Even if the brokerage firms prevail in their battle against Theflyowritnthewall.com, winning the war to preserve the primacy of their investment research won’t be easy. Bolstered by the low cost of online publishing and the rising popularity of blogs, discussion forums and commenting, a growing number of niche web sites are creating opportunities for new forms of investment analysis to emerge — and for buy-side professionals, even those at rival firms, to collaborate and learn directly from one another. These social media web sites are supplementing, and in some cases supplanting, the traditional Wall Street information ecosystem that transmits sell-side investment research and stock calls to the buy side. The sites’ popularity has been fueled by the limitations and shrinking coverage universe of sell-side research and the failure of establishment experts — from Wall Street analysts and strategists to the credit ratings agencies to the financial news media — to call the credit crisis.
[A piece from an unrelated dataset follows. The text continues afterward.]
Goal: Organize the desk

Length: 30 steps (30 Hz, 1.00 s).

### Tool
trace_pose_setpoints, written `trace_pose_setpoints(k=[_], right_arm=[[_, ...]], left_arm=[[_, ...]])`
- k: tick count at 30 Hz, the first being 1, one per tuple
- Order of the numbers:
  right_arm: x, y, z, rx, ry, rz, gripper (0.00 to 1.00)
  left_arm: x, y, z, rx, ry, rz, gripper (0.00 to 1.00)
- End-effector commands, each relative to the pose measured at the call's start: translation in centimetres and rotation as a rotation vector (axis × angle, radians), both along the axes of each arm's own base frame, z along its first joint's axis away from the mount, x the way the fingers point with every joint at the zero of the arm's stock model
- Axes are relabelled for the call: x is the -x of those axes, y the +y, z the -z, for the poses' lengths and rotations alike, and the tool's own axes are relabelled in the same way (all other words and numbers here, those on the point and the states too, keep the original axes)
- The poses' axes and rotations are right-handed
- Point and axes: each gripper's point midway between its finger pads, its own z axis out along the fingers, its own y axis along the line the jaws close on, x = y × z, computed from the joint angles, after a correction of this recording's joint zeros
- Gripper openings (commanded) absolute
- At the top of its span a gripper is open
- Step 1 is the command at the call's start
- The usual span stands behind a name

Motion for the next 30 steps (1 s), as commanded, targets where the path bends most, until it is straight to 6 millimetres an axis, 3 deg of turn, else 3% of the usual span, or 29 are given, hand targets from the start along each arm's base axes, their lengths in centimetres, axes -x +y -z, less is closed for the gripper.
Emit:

“The sell side can often be slow to twist and turn with where the market is going,” says David Jackson, a former Morgan Stanley technology analyst and the founder and CEO of Seeking Alpha, a leading investment blog backed by blue-chip venture capital firms Accel Partners, Benchmark Capital and DAG Ventures. But crowd-sourcing investment ideas, he says, has its benefits: Throughout the rise and crash in the price of oil in 2007 and 2008, the unraveling of the housing market and the implosion of Bear Stearns Cos. and Lehman Brothers Holdings, Jackson’s more than 3,000 handpicked contributors and vocal readers were “uncannily on topic in terms of what was driving the market — at a macro level and an individual stock level.”

In mid-August, as part of the U.S. Treasury Department’s ongoing outreach to the financial blogosphere, seven bloggers were invited to a private meeting with a small group of senior officials, including Treasury Secretary Timothy Geithner, to discuss financial reform. As four of the seven bloggers regularly contribute to Seeking Alpha, the meeting was a nod to the site’s growing influence.

Finance pros have taken notice. According to audience tracker Nielsen Co., Seeking Alpha, which launched in 2004, now attracts more financial professionals than any other major financial web site. The site recently hit 540,000 registered users, and its opinion and analysis pieces, which are free, are read by more than 2.8 million people a month. Nielsen data suggest that more than 385,000 of these individuals are professionals: money managers, sell-side analysts, investment bankers, financial advisers, business leaders, entrepreneurs and sophisticated retail investors. Morgan Stanley’s sell-side research, by comparison, goes out to roughly 250,000 institutional investors, though the firm’s reach is much broader when you factor in its retail network of 18,000 financial advisers and their clients.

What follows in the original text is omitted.